Perhaps the app model is a poor metaphor for an experience that has been identified so long with channels. Or perhaps television is open to some new functionality, but not as wide a variety of apps as we see for PCs and smartphones. In that instance, television is a microplatform, a device class that would benefit by being opened to third-party development, but for which functionality must be closely tied to the content and the usage of the device as opposed to a broad and generic one like the tablet.

Over the past few months, another legacy device with an even longer history than the television has surfaced as a microplatform: the camera. As with television, we are seeing the development of homegrown app models (such as Sony's PlayMemories Camera Apps included with its NEX-5R) and the use of Android (from both Nikon and Samsung, the latter of which has slapped what is functionally a Galaxy SIII on the back of a camera). Never willing to cede too much ground to dedicated devices, the smartphone world has also gotten into the act, with Windows Phone 8 supporting a special class of camera apps Microsoft has burdened with the confusing name "Lenses" (not to be confused with the City Lens app from its close partner Nokia).

Some of these apps are mostly renamings of things that have existed in the photography world for many years, such as scene modes, time lapse or panoramas. Others are imports from smartphone or image-editing apps, such as Instagram-like filters, social-sharing options or new twists on high-dynamic range photography that use multiple exposures to reduce noise or replace closed eyes with open ones from another exposure.
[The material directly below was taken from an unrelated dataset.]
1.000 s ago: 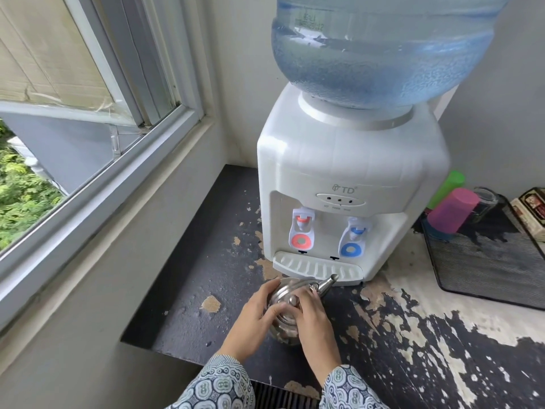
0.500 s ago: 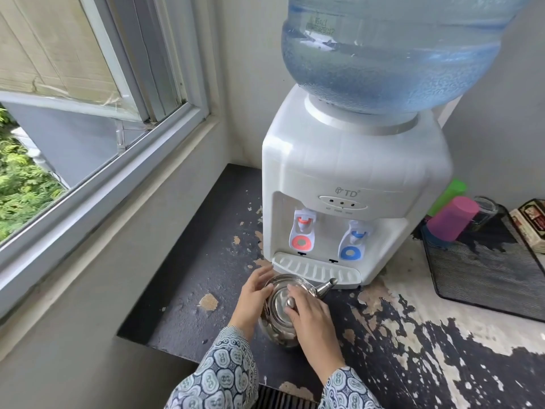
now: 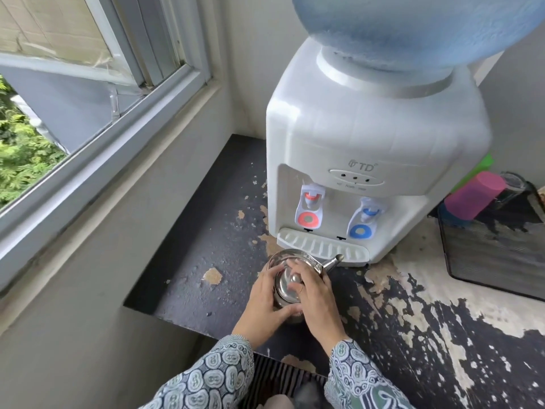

But the ones that make the best case for opening up the camera are the ones that take pictures in new directions, such as features from Sony and Nokia that can meld still and motion imagery in the same medium.

As with televisions, and unlike with smartphones and other major platform devices, it will take some time before the battle between the proprietary route and the licensed OS route (Android by default) wins out. Different companies have taken different routes on different devices. Samsung, which is the world's largest Android handset maker, has gone the proprietary route on its televisions but is bringing Android to the camera. On the other hand, Sony, which supports Android in its handsets and its televisions, has gone its own way in cameras. However, cameras are inherently tightly integrated, hands-on tools, and the overall case for apps on them is stronger than for the TV.